Presentato il report 'Donare per curare. Povertà sanitaria e donazione farmaci', realizzato dall’Osservatorio sulla povertà sanitaria del Banco Farmaceutico: quasi 502mila persone non sono riuscite ad acquistare farmaci e cure a loro carico nel 2025. Di questi, 145.557 sono minori.

02 DIC -

Nel 2025 è aumentata la povertà sanitaria. Circa 502 mila persone (8,5 residenti su 1.000) si sono trovate in difficoltà a pagare di tasca propria i farmaci e i prodotti da banco non coperti dal Servizio sanitario nazionale. Hanno dovuto quindi ricorrere a una delle 2.034 realtà assistenziali convenzionate con il Banco farmaceutico, per poter ricevere gratuitamente cure che non avrebbero potuto permettersi. Rispetto al 2024, quando erano state contate 463 mila persone in questa situazione, si registra un aumento dell’8,4%. I dati emergono dal 12° Rapporto 'Donare per curare. Povertà sanitaria e donazione farmaci', realizzato da Opsan - Osservatorio sulla povertà sanitaria (organo di ricerca di Banco farmaceutico), presentato a Roma durante un convegno promosso da Banco farmaceutico e Agenzia italiana del farmaco.

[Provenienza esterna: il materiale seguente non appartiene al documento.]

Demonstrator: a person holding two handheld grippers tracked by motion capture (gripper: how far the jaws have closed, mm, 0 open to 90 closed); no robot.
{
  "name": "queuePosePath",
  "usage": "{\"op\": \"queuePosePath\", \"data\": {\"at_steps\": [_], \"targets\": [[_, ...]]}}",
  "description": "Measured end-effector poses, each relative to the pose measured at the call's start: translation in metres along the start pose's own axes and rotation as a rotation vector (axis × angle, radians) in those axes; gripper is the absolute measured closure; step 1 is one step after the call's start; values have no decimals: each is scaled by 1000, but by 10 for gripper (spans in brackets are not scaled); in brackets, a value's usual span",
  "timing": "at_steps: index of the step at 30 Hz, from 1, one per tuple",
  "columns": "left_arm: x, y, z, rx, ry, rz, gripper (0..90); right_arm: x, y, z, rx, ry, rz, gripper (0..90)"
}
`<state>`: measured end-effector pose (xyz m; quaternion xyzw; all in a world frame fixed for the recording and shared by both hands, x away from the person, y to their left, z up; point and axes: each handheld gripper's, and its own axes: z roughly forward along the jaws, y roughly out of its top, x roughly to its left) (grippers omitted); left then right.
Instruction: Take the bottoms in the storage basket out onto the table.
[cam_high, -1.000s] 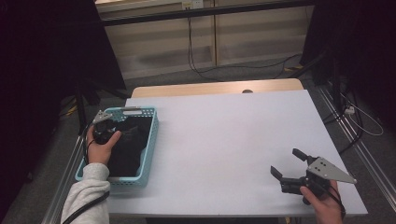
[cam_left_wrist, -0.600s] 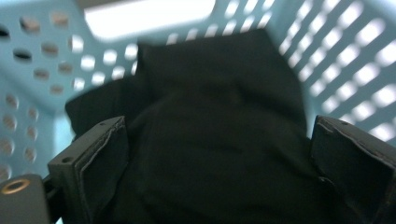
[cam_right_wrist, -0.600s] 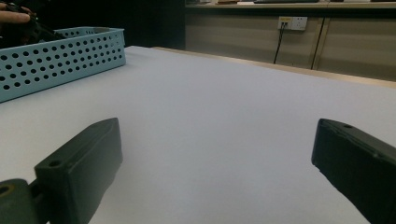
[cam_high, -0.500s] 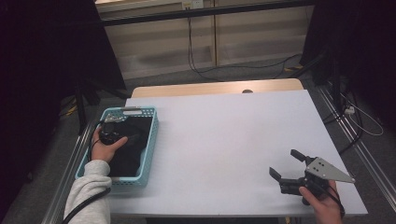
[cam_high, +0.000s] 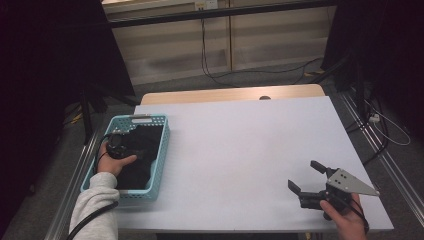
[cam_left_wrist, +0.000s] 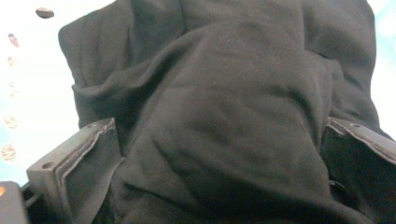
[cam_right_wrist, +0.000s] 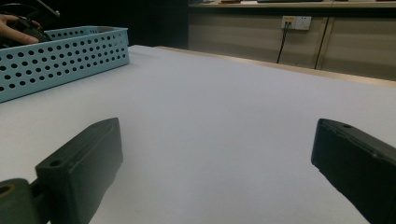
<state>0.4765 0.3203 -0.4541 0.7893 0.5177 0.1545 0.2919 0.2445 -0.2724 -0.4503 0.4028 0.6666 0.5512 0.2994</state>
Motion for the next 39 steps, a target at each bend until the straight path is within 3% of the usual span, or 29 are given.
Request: {"op": "queuePosePath", "data": {"at_steps": [9,13,20,22,23,25,34,38,39], "targets": [[-1,-4,0,-26,2,-21,0,1,-1,1,2,4,-2,14],[-5,-3,0,-6,6,-14,0,1,0,1,4,2,-6,14],[-8,-2,2,6,11,-36,0,1,0,0,3,2,-2,15],[-10,-2,3,8,11,-27,1,0,0,0,2,4,-6,15],[-13,-1,3,19,8,-1,2,0,0,-1,1,2,-5,15],[-14,-1,2,21,5,0,13,0,0,-1,-1,2,-3,15],[-18,2,-2,27,-17,1,162,1,1,0,0,2,-5,16],[-20,5,-5,31,-29,-18,413,1,1,0,-1,3,-8,16],[-22,5,-5,24,-20,-23,413,1,1,0,-2,4,-7,16]]}}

L’identikit della persona in povertà sanitaria parla chiaro: principalmente uomini (51,6%) adulti (58%), ma è importante notare la quota di minori – oltre 145 mila – che in percentuale superano gli anziani (29% contro 21,8%). Sono, inoltre, più i malati acuti (56%) che i malati cronici (44%).

Secondo i dati dell’Agenzia italiana del Farmaco, nel 2024 la spesa farmaceutica per famiglia è stata di 23,81 miliardi di euro, con un aumento dello 0,7% rispetto al 2023. Di questi solo 13,65 miliardi sono a carico del Ssn e, sebbene sia oltre la metà della cifra totale, restano 10,16 miliardi pagati per intero dalle famiglie. Sebbene ci sia stato un calo di questa quota rispetto al 2023 (-4,6%) in otto anni (dal 2018) si è visto un aumento di 1,78 miliardi. Questo dato va letto con lo specchio dei recenti dati Istat, che vedono 1 persona su 10 (9,9%) rinunciare a visite ed esami specialistici nel 2024: di questi, il 5,3% ha fatto questa scelta per ragioni economiche, pari a oltre 3,1 milioni di persone.

"I dati sulla povertà sanitaria - dichiara Sergio Daniotti, presidente della Fondazione Banco farmaceutico - ci restituiscono anche quest'anno un quadro preoccupante per migliaia di famiglie. Banco farmaceutico aiuta a curarsi chi non può permetterselo, praticando, grazie al sostegno e insieme a migliaia di volontari, farmacisti, aziende e cittadini, la gratuità. Ma una cura costituita da un'autentica attenzione alle esigenze e alla dignità di chi si trova in condizioni di povertà non può limitarsi alla pur necessaria risposta immediata al bisogno: deve comprenderlo in fondo, anche attraverso un lavoro di approfondimento culturale e scientifico. Perché più profonda è la conoscenza, più efficaci saranno le risposte".